**What you will do**
Please give the data again in full, exactly as it reads.

**Collected data**
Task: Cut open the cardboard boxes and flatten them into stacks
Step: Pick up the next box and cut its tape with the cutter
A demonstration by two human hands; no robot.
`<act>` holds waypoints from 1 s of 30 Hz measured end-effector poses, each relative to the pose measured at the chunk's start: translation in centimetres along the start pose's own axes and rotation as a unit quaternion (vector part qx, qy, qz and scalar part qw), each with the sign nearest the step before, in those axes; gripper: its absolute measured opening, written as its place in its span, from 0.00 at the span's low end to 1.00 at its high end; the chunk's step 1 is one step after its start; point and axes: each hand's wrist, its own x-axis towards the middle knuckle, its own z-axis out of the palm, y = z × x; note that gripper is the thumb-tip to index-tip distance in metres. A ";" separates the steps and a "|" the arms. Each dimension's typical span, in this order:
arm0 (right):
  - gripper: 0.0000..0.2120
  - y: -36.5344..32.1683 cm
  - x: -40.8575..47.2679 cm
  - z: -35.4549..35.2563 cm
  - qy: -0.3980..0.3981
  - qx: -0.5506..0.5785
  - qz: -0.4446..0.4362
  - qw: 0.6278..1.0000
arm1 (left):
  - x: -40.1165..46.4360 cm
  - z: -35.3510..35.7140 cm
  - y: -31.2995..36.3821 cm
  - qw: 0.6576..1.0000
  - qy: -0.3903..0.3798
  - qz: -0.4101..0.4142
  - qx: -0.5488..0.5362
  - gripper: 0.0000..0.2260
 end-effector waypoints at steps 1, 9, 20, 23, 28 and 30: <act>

**Output for this task**
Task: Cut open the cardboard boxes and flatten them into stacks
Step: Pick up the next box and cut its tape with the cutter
A demonstration by two human hands; no robot.
`<act>` holds waypoints from 1 s of 30 Hz measured end-effector poses, each relative to the pose measured at the chunk's start: translation in centimetres along the start pose's own axes and rotation as a unit quaternion (vector part qx, qy, qz and scalar part qw), each with the sign nearest the step before, in those axes; gripper: its absolute measured opening, written as its place in its span, from 0.00 at the span's low end to 1.00 at its high end; the chunk's step 1 is one step after its start; point and axes: each hand's wrist, its own x-axis towards the middle knuckle, its own z-axis out of the palm, y = z × x; note that gripper is the thumb-tip to index-tip distance in metres. A ";" separates the steps and a "|" the arms. Each dimension's typical span, in this order:
arm0 (right):
  - gripper: 0.0000..0.2120
  - y: -36.5344..32.1683 cm
  - x: -40.8575..47.2679 cm
  - z: -35.4549..35.2563 cm
  - qy: -0.3980..0.3981
  - qx: -0.5506..0.5785
  - qz: -0.4446..0.4362
  - qw: 0.6278..1.0000
arm1 (left):
  - x: -40.1165..46.4360 cm
  - z: -35.3510..35.7140 cm
  - y: -31.2995..36.3821 cm
  - qw: 0.6576..1.0000
  - qy: -0.3903..0.3798
  - qz: -0.4101..0.4142
  - qx: -0.5488..0.5362
  - gripper: 0.0000..0.2260
 end-effector waypoints at steps 1, 9, 20, 23, 28 and 30: <act>

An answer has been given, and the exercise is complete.